▸ What the task asks: Your job is to copy the data that follows exactly, every line included.

▸ Data excerpt:

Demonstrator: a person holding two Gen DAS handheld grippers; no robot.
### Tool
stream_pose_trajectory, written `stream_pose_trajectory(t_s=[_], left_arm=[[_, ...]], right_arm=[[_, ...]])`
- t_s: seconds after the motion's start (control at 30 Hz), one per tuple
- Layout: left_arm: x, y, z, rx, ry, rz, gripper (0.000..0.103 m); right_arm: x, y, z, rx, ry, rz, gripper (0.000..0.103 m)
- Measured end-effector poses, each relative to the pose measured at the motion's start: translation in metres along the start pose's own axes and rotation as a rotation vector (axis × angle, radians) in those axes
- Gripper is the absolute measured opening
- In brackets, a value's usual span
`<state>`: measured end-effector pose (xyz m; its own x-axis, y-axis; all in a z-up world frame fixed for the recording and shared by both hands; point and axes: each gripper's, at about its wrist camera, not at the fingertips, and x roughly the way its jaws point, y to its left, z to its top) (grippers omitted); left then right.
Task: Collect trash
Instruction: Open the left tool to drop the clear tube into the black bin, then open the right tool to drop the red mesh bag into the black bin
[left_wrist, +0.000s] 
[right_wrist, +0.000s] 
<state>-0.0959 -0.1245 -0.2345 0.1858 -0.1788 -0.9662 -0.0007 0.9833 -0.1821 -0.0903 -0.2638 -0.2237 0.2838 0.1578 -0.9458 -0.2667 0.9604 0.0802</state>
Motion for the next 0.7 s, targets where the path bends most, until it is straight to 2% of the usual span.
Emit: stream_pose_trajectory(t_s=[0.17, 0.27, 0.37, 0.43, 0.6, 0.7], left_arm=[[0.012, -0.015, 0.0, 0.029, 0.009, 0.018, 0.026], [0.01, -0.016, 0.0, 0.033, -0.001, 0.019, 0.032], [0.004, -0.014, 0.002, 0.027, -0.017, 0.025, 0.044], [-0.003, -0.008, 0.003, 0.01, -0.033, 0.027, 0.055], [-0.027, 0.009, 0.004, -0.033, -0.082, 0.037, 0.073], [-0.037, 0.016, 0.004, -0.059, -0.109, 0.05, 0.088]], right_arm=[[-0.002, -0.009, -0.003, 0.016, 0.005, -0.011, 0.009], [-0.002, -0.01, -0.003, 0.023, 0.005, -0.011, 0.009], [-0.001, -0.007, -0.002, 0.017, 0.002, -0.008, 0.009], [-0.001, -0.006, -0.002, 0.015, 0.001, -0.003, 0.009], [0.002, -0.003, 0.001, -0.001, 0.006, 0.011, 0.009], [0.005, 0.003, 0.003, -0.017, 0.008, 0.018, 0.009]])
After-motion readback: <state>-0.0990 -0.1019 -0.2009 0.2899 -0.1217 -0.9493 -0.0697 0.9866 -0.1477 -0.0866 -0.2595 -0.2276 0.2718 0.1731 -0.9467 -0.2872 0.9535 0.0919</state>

▸ Expected answer:
Demonstrator: a person holding two Gen DAS handheld grippers; no robot.
### Tool
stream_pose_trajectory, written `stream_pose_trajectory(t_s=[_], left_arm=[[_, ...]], right_arm=[[_, ...]])`
- t_s: seconds after the motion's start (control at 30 Hz), one per tuple
- Layout: left_arm: x, y, z, rx, ry, rz, gripper (0.000..0.103 m); right_arm: x, y, z, rx, ry, rz, gripper (0.000..0.103 m)
- Measured end-effector poses, each relative to the pose measured at the motion's start: translation in metres along the start pose's own axes and rotation as a rotation vector (axis × angle, radians) in those axes
- Gripper is the absolute measured opening
- In brackets, a value's usual span
`<state>`: measured end-effector pose (xyz m; its own x-axis, y-axis; all in a z-up world frame fixed for the recording and shared by both hands; point and axes: each gripper's, at about its wrist camera, not at the fingertips, and x roughly the way its jaws point, y to its left, z to its top) (grippers omitted); left then right.
Task: Collect trash
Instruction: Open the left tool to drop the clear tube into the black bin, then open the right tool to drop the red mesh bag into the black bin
[left_wrist, +0.000s] 
[right_wrist, +0.000s] 
<state>-0.0959 -0.1245 -0.2345 0.1858 -0.1788 -0.9662 -0.0007 0.9833 -0.1821 -0.0903 -0.2638 -0.2237 0.2838 0.1578 -0.9458 -0.2667 0.9604 0.0802</state>
Motion for the next 0.7 s, targets where the path bends most, until it is straight to 2% of the usual span.
Emit: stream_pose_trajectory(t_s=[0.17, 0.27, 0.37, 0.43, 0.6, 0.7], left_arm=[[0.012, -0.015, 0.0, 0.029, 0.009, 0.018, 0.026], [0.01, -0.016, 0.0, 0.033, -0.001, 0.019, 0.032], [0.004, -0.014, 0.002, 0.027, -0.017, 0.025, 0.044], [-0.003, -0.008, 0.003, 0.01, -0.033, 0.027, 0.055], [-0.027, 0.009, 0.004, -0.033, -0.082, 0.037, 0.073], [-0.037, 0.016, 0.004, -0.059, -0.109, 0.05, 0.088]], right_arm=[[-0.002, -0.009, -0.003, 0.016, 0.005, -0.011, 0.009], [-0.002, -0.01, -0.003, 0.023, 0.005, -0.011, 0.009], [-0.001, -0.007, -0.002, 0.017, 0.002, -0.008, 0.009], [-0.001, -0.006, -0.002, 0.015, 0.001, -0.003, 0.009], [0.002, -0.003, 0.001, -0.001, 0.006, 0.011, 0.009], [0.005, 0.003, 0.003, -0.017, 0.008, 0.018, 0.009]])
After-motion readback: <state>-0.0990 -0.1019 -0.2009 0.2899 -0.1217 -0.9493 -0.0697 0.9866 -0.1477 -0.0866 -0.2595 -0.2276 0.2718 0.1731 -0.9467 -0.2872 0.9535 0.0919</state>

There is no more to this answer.